By clicking on each of the NSGs, go to Settings section and Subnets option. Here the association between the Sidra NSGs and the previously created private and public subnets can be performed.

associate_subnet_nsg subnet_configuration

1.3 Check existing VNet subnets

The rest of resources of the Data Product are connected to the VNet through the existing subnets of Sidra.

2. Create the Data Product in Sidra UI

  1. In Sidra Web Manager, access to the Data Product section and create a new Data Product.
  2. Configure DataProduct section contains the following fields:
    • Data Product name. Required field. It must be a name that represents the purpose of the Data Product. Character length is limited to between 1 and 15 characters.
    • Data Product description. Optional field for the description of the Data Product. Character length is limited to between 1 and 200 characters.
    • Resource name prefix. Required field. It names the resources created for this Data Product (<prefix>-<environment>-<resourceTypeSufix>). Do not start the value with numbers or special characters. Character length is limited to 4 characters. For example, DP01.
    • Resource deployment environment. Required field. Environment in which the Data Product will be deployed, for example: qa, dev, test, prod, etc. Character length is limited to 4 characters.
    • Data Product resource group name. Required field. It refers to the new Data Product resource group that will be created during the Data Product deployment with all the resources. Character length is limited to between 1 and 15 characters. Although for our example the name is Data.Domain.DP01, a recommended naming convention is Sidra.DP.<DPName> to enhance identification purposes.
  3. Set up the next Data Product VNet section with the Databricks private subnet and Databricks public subnet created in the steps above.
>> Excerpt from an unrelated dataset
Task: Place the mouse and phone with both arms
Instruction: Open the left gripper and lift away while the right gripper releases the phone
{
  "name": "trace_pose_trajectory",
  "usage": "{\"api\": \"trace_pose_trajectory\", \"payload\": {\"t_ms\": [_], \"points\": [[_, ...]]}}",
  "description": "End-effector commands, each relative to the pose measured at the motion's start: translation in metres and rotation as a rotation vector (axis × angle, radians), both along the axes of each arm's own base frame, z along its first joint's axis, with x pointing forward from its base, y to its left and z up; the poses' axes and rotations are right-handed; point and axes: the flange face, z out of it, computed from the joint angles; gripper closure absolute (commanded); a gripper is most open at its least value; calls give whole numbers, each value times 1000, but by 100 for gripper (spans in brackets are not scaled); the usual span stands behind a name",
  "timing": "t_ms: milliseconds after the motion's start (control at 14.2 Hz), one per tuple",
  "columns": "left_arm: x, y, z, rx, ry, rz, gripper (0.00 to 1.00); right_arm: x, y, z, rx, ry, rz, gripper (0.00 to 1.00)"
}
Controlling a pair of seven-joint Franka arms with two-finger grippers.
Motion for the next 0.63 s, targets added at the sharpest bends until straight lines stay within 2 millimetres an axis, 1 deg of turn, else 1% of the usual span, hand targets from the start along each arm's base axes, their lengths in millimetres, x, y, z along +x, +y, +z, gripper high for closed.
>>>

  4. Check your new Data Product in Data Products section in Sidra Web.

    Data Product Created

3. Check your Data Product in the Azure Portal

After the above process, check your resources groups. Approximately 15 minutes after the creation in Sidra Web, all resources are completely provisioned within their respective resource groups. The structure is as follows:

  • Data.Domain.DP01

    data product rg

  • Data.Domain.DP01-dp01-qa-dbr (the managed resource group by the Azure Databricks resource)